### [WORK TO COMPLETE]
Locate, in the data below, the line that contains "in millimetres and" and the line that contains "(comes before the"; reproduce exactly those two lines and every line between them, nothing more.

### [STUDY MATERIAL]
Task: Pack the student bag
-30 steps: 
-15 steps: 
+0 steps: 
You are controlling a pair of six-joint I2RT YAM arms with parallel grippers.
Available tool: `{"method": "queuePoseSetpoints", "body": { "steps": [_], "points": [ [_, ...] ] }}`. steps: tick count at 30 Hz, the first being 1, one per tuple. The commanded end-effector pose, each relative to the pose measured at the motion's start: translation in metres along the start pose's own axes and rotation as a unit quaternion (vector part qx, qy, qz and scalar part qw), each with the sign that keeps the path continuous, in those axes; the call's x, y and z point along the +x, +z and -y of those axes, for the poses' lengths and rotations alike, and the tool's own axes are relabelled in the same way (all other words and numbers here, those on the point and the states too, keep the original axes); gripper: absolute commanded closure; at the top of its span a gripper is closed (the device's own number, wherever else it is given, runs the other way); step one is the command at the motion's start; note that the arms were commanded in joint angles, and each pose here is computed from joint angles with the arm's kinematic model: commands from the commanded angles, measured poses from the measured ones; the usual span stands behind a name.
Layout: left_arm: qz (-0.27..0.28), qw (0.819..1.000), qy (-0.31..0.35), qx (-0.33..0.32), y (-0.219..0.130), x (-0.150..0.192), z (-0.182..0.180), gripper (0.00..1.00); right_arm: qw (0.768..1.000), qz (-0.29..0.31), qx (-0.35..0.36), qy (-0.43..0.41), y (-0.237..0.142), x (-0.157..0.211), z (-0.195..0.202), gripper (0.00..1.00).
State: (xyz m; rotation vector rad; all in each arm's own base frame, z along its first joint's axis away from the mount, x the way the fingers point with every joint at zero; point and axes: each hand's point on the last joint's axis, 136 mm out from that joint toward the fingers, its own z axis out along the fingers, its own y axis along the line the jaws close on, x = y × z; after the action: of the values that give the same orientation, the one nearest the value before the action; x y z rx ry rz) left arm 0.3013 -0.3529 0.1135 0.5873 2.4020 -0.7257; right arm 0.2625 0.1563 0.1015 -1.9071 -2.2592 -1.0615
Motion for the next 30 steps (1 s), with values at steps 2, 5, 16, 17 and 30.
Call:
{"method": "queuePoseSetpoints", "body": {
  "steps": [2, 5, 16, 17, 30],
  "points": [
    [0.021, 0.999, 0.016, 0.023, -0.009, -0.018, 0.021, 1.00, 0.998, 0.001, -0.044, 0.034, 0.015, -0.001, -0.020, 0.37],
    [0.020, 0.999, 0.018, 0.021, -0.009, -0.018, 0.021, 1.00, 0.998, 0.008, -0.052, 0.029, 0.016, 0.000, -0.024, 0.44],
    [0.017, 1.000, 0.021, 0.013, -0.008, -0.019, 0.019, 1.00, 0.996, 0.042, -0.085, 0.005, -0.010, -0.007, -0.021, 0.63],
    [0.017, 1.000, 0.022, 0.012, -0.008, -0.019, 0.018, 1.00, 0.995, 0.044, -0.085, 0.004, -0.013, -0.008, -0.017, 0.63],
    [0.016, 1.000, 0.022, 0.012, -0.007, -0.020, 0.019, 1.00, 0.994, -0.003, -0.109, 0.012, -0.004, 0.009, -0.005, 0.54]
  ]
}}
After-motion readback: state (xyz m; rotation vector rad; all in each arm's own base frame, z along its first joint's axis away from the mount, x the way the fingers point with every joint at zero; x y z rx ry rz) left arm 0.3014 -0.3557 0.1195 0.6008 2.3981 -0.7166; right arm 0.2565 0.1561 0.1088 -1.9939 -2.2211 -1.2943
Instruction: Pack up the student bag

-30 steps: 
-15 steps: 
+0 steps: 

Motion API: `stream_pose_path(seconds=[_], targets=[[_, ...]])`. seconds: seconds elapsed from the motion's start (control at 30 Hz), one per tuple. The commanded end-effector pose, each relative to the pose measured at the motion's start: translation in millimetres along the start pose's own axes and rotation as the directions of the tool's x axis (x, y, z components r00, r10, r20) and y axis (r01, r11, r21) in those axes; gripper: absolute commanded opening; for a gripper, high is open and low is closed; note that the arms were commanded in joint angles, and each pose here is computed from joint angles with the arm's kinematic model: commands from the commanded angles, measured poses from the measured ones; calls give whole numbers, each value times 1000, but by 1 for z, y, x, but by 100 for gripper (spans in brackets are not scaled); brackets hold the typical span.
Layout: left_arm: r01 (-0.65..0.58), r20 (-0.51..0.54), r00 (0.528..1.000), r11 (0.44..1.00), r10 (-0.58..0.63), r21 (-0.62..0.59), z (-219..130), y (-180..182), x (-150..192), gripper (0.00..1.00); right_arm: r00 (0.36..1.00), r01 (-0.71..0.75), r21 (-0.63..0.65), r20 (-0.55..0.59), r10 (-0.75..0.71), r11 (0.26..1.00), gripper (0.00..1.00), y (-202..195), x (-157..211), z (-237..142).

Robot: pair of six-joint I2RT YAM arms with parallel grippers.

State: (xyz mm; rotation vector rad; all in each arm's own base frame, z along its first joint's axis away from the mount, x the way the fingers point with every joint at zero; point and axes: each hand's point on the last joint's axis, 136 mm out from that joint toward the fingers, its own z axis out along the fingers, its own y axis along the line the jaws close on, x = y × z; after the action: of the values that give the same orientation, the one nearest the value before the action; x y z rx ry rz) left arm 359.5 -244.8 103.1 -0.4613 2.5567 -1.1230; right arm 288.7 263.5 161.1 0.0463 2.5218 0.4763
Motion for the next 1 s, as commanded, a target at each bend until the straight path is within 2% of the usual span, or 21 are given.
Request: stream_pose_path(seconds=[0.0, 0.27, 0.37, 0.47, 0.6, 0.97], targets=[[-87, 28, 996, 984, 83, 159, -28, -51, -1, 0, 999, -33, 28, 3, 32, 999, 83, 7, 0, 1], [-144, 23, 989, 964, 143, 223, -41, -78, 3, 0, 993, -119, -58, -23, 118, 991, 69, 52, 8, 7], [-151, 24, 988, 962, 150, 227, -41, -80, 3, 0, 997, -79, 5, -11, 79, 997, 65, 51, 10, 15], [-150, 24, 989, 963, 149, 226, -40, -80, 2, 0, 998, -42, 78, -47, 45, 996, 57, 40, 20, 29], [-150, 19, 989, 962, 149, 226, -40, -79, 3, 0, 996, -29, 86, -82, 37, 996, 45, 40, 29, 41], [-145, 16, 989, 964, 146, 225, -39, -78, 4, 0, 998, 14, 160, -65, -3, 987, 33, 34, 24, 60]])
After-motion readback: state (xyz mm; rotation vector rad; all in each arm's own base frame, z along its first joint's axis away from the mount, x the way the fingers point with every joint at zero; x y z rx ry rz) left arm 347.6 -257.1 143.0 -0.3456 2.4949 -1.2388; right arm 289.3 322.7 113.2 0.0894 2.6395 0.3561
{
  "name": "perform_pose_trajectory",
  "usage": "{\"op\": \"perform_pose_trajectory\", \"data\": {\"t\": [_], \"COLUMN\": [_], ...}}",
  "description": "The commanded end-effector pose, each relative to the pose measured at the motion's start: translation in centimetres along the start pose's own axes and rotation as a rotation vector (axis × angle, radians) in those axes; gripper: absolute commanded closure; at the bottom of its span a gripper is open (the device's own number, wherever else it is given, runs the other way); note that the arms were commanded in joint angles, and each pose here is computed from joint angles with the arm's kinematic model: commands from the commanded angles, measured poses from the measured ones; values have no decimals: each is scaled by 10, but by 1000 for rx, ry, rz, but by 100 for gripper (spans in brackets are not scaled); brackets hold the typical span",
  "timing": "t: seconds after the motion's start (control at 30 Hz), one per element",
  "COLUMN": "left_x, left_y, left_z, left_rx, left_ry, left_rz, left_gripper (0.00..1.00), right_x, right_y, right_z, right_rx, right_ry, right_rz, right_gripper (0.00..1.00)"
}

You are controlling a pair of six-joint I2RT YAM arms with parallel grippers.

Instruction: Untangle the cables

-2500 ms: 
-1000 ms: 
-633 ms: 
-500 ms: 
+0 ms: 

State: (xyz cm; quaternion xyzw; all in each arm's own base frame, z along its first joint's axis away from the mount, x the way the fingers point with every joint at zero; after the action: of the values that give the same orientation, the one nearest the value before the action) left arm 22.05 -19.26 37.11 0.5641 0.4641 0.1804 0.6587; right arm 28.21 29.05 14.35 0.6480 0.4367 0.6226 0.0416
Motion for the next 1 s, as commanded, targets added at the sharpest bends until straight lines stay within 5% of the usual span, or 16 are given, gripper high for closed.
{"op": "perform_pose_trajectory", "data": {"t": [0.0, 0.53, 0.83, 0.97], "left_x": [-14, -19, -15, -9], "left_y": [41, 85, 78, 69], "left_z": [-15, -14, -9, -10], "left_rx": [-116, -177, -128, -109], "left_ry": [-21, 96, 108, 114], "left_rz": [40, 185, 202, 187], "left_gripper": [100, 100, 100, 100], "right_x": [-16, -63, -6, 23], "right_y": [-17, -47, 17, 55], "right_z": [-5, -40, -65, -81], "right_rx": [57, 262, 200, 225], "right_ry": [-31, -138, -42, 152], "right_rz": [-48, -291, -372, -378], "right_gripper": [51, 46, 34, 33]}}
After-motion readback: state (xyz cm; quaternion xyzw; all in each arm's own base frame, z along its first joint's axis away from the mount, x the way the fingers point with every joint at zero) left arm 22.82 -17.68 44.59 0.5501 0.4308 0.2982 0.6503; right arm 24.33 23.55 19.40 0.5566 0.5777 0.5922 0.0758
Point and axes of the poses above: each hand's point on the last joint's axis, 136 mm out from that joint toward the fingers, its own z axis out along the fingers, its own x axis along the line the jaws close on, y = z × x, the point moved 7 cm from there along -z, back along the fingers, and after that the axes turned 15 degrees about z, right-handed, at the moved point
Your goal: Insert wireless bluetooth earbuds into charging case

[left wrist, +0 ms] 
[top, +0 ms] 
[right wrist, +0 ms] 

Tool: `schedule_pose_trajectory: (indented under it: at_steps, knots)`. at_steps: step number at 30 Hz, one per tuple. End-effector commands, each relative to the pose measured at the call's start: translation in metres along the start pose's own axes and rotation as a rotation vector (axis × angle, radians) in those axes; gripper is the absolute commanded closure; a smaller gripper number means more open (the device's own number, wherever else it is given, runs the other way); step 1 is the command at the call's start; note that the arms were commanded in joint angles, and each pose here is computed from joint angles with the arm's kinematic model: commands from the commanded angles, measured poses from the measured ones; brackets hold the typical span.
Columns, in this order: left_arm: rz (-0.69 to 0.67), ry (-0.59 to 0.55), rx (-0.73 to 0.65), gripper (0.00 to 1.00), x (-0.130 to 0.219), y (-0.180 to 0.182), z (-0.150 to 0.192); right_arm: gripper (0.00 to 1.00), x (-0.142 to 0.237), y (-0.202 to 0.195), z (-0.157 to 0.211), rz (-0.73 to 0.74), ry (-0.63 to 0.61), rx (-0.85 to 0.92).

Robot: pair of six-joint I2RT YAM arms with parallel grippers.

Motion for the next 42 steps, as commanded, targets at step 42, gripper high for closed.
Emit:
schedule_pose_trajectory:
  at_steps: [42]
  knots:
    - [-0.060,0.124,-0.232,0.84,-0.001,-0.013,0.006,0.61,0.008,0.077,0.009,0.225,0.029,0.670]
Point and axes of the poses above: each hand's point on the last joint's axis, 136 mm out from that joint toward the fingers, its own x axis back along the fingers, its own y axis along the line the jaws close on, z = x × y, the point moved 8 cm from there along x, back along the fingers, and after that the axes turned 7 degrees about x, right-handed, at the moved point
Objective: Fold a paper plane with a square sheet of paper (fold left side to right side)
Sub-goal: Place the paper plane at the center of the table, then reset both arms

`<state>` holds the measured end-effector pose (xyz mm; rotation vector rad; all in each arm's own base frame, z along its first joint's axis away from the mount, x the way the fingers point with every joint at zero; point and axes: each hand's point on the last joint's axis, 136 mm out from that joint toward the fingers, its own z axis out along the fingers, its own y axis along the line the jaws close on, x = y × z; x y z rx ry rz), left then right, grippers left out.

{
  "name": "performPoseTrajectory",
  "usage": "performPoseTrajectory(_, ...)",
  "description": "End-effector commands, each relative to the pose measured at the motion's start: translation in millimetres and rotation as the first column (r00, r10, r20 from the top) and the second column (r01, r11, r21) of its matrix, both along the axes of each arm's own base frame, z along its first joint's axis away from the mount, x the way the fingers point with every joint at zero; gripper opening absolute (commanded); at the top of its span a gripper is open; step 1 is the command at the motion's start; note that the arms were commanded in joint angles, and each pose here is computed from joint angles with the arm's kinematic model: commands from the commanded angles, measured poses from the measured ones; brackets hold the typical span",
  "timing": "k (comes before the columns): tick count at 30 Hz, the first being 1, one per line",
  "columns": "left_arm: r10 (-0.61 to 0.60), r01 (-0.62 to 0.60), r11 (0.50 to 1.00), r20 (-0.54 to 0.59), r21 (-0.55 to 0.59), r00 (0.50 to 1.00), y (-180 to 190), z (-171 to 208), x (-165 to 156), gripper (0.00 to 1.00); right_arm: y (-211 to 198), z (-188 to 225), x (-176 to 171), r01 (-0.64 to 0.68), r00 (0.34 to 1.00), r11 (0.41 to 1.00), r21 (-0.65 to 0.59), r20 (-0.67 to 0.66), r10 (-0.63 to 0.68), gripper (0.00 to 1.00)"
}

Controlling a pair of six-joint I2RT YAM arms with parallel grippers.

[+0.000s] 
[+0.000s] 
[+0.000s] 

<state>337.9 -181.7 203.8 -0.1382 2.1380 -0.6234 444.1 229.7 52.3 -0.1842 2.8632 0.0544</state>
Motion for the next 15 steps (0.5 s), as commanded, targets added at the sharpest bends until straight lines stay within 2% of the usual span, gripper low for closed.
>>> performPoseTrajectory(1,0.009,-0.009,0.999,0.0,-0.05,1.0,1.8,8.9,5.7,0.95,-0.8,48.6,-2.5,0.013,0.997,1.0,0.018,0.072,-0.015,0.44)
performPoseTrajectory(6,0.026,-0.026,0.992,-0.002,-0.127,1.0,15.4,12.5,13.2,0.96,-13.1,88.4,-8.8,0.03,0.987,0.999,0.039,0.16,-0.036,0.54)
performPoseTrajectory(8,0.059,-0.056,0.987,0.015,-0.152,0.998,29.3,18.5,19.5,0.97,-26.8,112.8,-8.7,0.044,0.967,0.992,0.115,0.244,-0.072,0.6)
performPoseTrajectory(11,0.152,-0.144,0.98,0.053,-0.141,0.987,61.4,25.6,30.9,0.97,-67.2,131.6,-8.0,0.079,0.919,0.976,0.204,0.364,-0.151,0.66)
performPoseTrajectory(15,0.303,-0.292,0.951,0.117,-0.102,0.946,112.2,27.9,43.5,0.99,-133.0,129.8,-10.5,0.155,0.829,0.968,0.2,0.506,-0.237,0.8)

### [YOUR SOLUTION]
  "description": "End-effector commands, each relative to the pose measured at the motion's start: translation in millimetres and rotation as the first column (r00, r10, r20 from the top) and the second column (r01, r11, r21) of its matrix, both along the axes of each arm's own base frame, z along its first joint's axis away from the mount, x the way the fingers point with every joint at zero; gripper opening absolute (commanded); at the top of its span a gripper is open; step 1 is the command at the motion's start; note that the arms were commanded in joint angles, and each pose here is computed from joint angles with the arm's kinematic model: commands from the commanded angles, measured poses from the measured ones; brackets hold the typical span",
  "timing": "k (comes before the columns): tick count at 30 Hz, the first being 1, one per line",

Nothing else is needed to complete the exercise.